Copy out each line of the listing that has the word "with" in it.
# # #
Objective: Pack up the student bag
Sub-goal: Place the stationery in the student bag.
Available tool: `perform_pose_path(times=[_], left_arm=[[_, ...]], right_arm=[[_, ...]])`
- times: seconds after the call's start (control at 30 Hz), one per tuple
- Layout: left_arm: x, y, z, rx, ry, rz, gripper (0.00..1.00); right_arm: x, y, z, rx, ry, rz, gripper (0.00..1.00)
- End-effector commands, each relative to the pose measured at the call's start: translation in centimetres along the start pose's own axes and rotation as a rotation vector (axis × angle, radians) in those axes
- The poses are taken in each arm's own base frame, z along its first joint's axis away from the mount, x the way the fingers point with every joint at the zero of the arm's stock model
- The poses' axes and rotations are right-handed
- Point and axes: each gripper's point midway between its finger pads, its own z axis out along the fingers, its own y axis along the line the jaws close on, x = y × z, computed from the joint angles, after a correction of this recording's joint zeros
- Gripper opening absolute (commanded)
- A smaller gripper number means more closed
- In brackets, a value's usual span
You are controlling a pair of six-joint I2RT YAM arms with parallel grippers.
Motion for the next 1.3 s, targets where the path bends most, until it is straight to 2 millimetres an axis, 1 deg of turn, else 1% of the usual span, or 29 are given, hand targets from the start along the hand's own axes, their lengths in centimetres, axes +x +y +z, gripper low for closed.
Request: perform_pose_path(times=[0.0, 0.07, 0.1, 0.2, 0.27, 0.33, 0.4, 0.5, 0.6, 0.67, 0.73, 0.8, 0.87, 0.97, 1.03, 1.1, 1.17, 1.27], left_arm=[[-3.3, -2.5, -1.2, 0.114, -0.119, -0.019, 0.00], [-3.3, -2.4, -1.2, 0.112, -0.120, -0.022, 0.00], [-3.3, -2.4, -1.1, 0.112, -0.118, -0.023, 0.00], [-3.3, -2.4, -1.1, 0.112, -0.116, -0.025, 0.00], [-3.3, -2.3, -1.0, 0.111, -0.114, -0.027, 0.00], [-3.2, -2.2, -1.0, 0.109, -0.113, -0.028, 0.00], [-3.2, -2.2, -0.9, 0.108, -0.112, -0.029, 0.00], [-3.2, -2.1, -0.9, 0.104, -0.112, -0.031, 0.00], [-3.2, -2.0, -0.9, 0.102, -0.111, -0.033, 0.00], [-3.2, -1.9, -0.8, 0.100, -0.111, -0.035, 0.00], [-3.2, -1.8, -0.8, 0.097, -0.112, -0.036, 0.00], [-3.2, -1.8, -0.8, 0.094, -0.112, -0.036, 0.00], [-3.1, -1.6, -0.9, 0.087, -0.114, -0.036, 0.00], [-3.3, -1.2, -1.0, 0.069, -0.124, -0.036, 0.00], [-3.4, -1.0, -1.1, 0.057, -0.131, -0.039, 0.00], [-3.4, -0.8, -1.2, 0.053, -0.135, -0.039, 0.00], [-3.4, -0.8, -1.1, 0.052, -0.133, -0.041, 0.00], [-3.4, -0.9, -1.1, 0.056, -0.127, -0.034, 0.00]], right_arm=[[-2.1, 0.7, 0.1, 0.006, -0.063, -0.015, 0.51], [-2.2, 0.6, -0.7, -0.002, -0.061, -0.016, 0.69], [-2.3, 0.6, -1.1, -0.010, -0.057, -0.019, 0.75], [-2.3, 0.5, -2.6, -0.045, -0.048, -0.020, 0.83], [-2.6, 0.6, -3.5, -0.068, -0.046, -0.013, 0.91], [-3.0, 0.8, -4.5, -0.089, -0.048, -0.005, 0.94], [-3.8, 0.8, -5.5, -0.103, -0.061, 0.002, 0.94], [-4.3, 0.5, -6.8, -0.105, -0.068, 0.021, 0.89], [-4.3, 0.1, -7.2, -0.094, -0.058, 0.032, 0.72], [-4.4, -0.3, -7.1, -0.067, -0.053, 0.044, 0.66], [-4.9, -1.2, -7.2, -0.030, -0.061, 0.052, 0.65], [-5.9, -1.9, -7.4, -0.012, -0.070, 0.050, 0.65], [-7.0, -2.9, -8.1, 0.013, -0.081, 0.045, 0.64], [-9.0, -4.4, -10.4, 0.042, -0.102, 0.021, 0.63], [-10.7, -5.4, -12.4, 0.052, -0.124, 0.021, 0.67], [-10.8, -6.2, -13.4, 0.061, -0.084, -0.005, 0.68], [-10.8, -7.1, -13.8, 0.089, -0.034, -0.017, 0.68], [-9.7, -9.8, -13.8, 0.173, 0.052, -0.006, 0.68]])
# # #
### Solution to the exercise:
- The poses are taken in each arm's own base frame, z along its first joint's axis away from the mount, x the way the fingers point with every joint at the zero of the arm's stock model
You are controlling a pair of six-joint I2RT YAM arms with parallel grippers.

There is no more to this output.